Directions for this task: Please reproduce the data below exactly, from the first line through the line containing "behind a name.", and leave every later line out.

Data:

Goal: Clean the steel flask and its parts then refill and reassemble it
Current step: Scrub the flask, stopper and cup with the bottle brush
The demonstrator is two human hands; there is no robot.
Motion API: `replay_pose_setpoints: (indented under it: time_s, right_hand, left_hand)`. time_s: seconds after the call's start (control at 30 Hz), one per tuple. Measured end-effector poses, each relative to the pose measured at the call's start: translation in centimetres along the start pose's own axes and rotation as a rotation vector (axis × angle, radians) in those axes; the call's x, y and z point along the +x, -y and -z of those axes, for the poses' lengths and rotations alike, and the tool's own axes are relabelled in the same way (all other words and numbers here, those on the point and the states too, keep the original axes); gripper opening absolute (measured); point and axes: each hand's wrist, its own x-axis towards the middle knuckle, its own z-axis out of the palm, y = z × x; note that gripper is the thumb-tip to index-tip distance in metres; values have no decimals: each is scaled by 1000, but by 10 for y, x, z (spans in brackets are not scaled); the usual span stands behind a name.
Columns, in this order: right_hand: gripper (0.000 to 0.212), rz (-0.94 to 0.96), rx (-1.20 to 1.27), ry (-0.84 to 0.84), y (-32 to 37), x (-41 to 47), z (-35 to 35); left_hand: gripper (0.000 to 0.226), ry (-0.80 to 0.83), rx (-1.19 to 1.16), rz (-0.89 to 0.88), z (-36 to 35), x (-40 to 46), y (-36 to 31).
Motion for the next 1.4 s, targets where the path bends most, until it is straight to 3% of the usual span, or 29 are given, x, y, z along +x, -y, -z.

Answer space:
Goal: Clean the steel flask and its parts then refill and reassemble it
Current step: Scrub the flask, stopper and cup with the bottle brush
The demonstrator is two human hands; there is no robot.
Motion API: `replay_pose_setpoints: (indented under it: time_s, right_hand, left_hand)`. time_s: seconds after the call's start (control at 30 Hz), one per tuple. Measured end-effector poses, each relative to the pose measured at the call's start: translation in centimetres along the start pose's own axes and rotation as a rotation vector (axis × angle, radians) in those axes; the call's x, y and z point along the +x, -y and -z of those axes, for the poses' lengths and rotations alike, and the tool's own axes are relabelled in the same way (all other words and numbers here, those on the point and the states too, keep the original axes); gripper opening absolute (measured); point and axes: each hand's wrist, its own x-axis towards the middle knuckle, its own z-axis out of the palm, y = z × x; note that gripper is the thumb-tip to index-tip distance in metres; values have no decimals: each is scaled by 1000, but by 10 for y, x, z (spans in brackets are not scaled); the usual span stands behind a name.

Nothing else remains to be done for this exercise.